Trotz größerer HD wird der zu erwartende Mehranteil nicht in vollen Umfang aufgenommen. So färbt sich auch die Kerze kaum merklich anders. An diesem Punkt angelangt kann man sich über Anpassungen Gedanken machen. Entweder kleinerer Vergaser oder größere Kanaldurchlässe. Die Membran selbst hat auch bestimmten Durchlass. 
Auch Maßnahmen für höhere Strömgeschwindigkeiten können helfen.
Wenn man dazu Auspuffmaße ins Visier nimmt ist man auf guten Weg.

Allgemein gilt:
Der Motorlauf hängt deutlich davon ab ob der Motor ausreichend Luft ansaugen kann.
Das sind je nach Hubraum bei 10000 U/min einige Hundert bis Tausend Liter je Minute.
Die Zufuhr sollte für hohe Motorleistung möglichst ungedrosselt erfolgen. Demnach mit Tendenz größerer Querschnitt als die Vergaserfläche.
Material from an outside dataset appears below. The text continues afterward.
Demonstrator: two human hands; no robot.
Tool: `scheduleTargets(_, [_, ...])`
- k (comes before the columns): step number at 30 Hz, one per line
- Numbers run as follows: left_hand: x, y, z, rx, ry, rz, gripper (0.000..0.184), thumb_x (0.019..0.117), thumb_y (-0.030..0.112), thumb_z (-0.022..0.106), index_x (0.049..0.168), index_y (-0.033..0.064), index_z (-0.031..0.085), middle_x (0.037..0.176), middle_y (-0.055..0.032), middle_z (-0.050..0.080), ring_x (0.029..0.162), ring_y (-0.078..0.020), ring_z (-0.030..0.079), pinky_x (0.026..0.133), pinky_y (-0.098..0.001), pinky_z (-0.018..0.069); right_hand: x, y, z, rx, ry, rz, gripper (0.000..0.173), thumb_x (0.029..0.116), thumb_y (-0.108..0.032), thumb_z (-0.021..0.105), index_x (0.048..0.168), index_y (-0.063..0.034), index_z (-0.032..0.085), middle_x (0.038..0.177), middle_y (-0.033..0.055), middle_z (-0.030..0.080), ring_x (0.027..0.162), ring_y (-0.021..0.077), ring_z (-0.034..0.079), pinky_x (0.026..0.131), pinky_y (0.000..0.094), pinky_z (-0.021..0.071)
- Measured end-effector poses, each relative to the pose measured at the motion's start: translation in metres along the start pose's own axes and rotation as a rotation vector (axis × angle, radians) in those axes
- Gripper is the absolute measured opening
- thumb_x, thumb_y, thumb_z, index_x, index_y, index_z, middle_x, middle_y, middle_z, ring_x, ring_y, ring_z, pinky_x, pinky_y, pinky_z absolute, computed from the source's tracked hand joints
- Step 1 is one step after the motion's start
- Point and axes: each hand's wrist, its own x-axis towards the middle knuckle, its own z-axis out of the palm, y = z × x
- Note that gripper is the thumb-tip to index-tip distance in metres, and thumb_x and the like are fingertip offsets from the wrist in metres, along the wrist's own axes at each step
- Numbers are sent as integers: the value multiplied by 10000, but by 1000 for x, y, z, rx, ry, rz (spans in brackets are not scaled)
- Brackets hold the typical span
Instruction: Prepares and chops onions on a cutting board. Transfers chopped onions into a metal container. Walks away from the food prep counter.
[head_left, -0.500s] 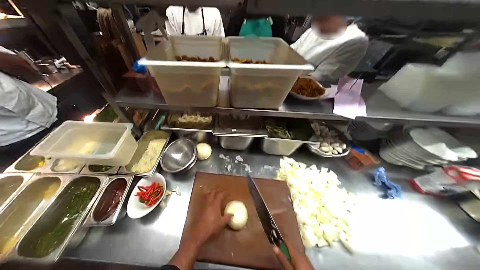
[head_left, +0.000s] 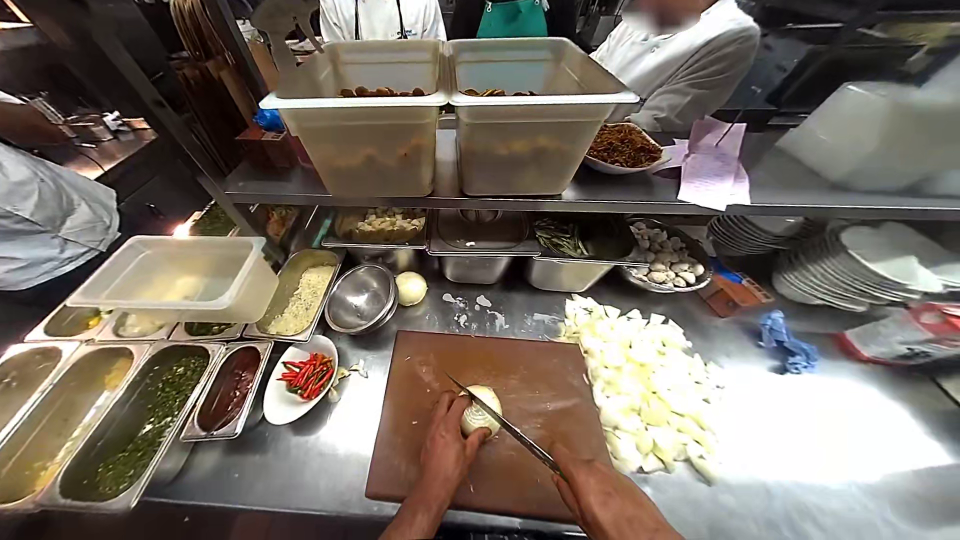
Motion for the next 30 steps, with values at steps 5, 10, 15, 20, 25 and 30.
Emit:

Wäre die Fläche geringer stellt sich ab einer bestimmten Drehzahl (Luftbedarf) eine Drosselung ein.
Gleichzeitig erzeugt dies zusätzlichen Unterdruck auf das Düsensystem und bewirkt überfetten speziell zu hohen Drehzahlen hin. Ähnlich verhält es sich wenn schlecht durchlässige Materialien verwendet werden.
Filterflies hart gepresst oder Schaumfilter können solche Drosselungen erzeugen.
Grobere Filtermaterialien sollte man nicht verwenden da hierbei ungehindert Staubpartikel in den Motor dringen können.
Staub wirkt zusammen mit der Drehzahl wie ein Schwingschleifer auf Kolben und Lager im Kurbelraum.
Fährt man so in einer Staubwolke kann man den Motor innerhalb 10 Minuten völlig ruinieren.
Rohre kann man einsetzen um den Schallpegel zu dämpfen. Die Rohrlänge sollte dabei 3-5 x des Durchmessers entsprechen. Einfache Öffnungen ohne Rohr wirken wie eine Hochton Schallquelle (Lautsprecher). Sie geben das gesamte Drehzahlband des Motors (Frequenz) nach außen ab. Rohre hingegen in Verbindung mit einer Kammer beschneiden die Frequenz ähnlich beim Subwooferbau. Sie geben dem Motor seine benötigte Luftmenge und dennoch wird der Schallpegel gedämpft.